Wurzbach’s letter was blunt and specific. Paper carriers — private contractors who are responsible for their own vehicle maintenance — now require fuel subsidies, he wrote, adding that delivery costs were up by as much as $75,000. “[It’s] costing us more money to print and deliver than we earned in revenue. No company can survive using that business model,” he continued.

“We will cease deliveries to another 5,600 subscribers in areas that have been receiving The Commercial Appeal for over 100 years … . Simply put, we are making very difficult decisions to help our business survive.”

But the model Wurzbach describes isn’t a complete one for the newspaper business. Newspapers make most of their money from advertising, not circulation through single sales or home delivery. And advertising prices are determined by the size of a publication’s readership. The more readers a paper has, the more it charges for advertising. Considering that the CA has experienced steadily declining circulation for years, the decision to cease home delivery to nearly 10,000 readers seems puzzling.
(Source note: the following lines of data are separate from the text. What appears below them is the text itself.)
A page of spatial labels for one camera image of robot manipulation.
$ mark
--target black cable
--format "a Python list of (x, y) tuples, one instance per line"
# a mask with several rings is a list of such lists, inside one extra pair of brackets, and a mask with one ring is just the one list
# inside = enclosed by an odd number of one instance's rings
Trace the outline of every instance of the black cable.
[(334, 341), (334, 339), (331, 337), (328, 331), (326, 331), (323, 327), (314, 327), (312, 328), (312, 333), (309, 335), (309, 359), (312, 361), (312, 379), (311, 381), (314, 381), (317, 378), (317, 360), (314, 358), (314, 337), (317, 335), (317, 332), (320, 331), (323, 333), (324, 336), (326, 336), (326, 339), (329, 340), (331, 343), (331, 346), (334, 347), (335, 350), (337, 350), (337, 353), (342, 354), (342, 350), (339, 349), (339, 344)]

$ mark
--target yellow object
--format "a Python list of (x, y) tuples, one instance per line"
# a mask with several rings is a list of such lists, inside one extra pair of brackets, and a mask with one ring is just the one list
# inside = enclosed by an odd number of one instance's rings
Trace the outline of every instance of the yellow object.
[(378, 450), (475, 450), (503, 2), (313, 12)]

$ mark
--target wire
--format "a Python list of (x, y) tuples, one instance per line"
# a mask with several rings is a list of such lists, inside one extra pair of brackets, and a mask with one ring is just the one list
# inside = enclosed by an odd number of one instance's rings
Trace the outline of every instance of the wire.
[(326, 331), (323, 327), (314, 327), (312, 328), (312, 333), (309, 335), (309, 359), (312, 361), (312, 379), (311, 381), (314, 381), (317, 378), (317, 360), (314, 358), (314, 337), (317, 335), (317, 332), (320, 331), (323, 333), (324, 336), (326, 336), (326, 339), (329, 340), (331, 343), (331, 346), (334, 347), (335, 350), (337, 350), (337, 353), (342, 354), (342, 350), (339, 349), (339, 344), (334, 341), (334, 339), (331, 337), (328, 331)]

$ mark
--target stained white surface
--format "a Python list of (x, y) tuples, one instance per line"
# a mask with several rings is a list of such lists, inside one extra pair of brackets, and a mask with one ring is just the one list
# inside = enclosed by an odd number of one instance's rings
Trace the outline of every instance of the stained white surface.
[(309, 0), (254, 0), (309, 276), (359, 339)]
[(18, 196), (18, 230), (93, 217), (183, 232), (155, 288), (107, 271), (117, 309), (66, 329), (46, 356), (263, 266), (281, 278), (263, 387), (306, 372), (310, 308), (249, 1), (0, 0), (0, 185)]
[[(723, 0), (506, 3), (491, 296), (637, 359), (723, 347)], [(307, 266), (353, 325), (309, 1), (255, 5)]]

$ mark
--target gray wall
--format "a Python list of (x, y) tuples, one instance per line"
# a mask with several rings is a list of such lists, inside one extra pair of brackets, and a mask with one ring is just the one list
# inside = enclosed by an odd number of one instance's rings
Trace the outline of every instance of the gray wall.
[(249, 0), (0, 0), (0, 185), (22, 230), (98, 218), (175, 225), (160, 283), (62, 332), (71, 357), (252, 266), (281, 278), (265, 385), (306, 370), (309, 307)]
“In many cases, rural delivery or distribution outside the newspaper’s primary market has little value to advertisers,” says John P. Murray, vice president of audience metrics for the Newspaper Association of America. “Home delivery may be for true believers, but single-copy sales demographics are essential to advertisers, as is readership from other newspaper sales channels,” he says. “Newspapers will continue to make economic decisions and discontinue distribution where it doesn’t make sense.”

Murray manages “Circulation Facts, Figures and Logic,” an industry survey, and conducts research projects that include studies of single-copy buyer behavior. He works primarily to provide marketing support for circulation executives and publishers.

According to Murray, the circulation metric for newspapers has changed over the last 10 years. These days, its value to advertisers isn’t judged only in terms of paid circulation. The question, he says, is “whether or not a newspaper can deliver an advertiser’s targeted audience cost-effectively and whether the advertiser gets results.

“In many cases, a newspaper’s total audience that it can deliver to an advertiser is larger than it was five or 10 years ago,” Murray says. He factors in a publication’s online traffic and the readership of auxiliary publications, such as Skirt, the women’s lifestyle magazine the CA brought to the Memphis market in 2007.

November brought more discouraging news for Cincinnati-based E.W. Scripps Co., The Commercial Appeal‘s parent company. Echoing a pattern among big-legacy media companies that have seen stock values wither, Scripps’ board voted to eliminate dividend payments to shareholders.

The dividend suspension and the halting of stock share buy-backs come on the heels of the company’s long-expected unbundling of its lucrative cable and digital media properties from its struggling newspaper division. However, since E.W. Scripps and Scripps Networks Interactive Inc. split in June, both properties have taken significant hits, with the cable division losing 26 percent of its share value, according to a recent article in The New York Times. The newspaper division fared even worse, losing 51 percent of its share value.

A spokesperson for Scripps declined to comment, referring inquiries to CA publisher Joseph Pepe and editor Chris Peck. Pepe did not respond to repeated requests for comment. Peck said he could not comment about anything at this time.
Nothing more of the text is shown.